WHAT TO PRODUCE: For the material that follows, return exactly the lines from the one with "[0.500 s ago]" through the one with "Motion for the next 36", both ends included.

DATA FOR THE TASK:
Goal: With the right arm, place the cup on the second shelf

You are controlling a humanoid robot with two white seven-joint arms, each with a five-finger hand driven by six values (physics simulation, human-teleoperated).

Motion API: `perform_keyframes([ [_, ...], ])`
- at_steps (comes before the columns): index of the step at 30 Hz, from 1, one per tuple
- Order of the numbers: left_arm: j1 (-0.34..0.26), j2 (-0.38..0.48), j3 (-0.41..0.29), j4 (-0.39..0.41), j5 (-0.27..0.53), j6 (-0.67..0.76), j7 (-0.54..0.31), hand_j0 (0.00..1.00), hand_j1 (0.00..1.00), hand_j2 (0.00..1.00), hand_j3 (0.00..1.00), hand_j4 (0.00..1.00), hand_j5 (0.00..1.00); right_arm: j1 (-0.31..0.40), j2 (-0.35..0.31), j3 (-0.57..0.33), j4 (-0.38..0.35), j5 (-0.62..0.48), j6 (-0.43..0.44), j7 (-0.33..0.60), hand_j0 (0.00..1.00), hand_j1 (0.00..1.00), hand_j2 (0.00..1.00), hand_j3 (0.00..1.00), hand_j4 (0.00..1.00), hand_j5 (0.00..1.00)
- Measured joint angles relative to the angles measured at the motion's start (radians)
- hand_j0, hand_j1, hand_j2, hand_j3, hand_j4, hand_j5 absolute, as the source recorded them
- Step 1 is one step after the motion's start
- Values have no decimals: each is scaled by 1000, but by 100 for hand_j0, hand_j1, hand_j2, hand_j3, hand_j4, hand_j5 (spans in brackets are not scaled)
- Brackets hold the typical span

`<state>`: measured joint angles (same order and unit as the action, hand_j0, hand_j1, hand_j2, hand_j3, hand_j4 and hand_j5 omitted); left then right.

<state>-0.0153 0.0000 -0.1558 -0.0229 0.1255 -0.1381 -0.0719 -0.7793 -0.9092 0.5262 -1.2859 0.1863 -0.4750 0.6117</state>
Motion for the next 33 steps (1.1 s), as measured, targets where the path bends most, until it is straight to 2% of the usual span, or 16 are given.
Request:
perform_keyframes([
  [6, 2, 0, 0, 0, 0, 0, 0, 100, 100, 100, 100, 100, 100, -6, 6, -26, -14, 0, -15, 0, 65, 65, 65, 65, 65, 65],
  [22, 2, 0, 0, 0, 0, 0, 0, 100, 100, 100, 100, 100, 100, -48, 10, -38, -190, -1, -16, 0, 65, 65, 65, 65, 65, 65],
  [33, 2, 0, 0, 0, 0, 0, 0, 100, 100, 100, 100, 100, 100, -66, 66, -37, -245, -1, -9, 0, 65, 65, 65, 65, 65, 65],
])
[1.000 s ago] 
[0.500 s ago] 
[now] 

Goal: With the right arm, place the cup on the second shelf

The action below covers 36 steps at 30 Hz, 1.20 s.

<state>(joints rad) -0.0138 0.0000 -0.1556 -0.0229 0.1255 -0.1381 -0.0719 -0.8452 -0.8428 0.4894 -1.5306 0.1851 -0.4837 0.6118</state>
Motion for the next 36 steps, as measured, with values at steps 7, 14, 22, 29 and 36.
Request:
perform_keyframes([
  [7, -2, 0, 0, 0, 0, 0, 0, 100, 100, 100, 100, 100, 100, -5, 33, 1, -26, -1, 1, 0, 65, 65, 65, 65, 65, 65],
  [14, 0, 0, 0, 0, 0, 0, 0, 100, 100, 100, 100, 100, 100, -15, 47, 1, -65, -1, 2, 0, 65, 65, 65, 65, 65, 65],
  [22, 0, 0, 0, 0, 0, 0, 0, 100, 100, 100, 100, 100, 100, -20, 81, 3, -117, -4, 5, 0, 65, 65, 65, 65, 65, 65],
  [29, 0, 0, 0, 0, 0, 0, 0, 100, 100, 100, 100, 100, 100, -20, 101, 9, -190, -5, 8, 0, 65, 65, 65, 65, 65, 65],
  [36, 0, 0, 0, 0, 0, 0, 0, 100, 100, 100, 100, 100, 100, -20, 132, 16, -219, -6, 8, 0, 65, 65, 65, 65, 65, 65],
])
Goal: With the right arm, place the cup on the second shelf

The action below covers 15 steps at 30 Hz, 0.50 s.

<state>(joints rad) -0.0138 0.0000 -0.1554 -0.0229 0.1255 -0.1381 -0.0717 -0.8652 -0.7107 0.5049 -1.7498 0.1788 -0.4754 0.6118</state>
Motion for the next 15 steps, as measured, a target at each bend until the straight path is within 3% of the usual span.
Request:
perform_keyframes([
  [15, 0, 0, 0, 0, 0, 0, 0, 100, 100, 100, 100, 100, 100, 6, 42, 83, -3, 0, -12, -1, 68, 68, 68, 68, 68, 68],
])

PROBLEM SOLUTION:
[0.500 s ago] 
[now] 

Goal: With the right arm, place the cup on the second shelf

The action below covers 36 steps at 30 Hz, 1.20 s.

<state>(joints rad) -0.0138 0.0000 -0.1556 -0.0229 0.1255 -0.1381 -0.0719 -0.8452 -0.8428 0.4894 -1.5306 0.1851 -0.4837 0.6118</state>
Motion for the next 36 steps, as measured, with values at steps 7, 14, 22, 29 and 36.

The exercise is fully answered.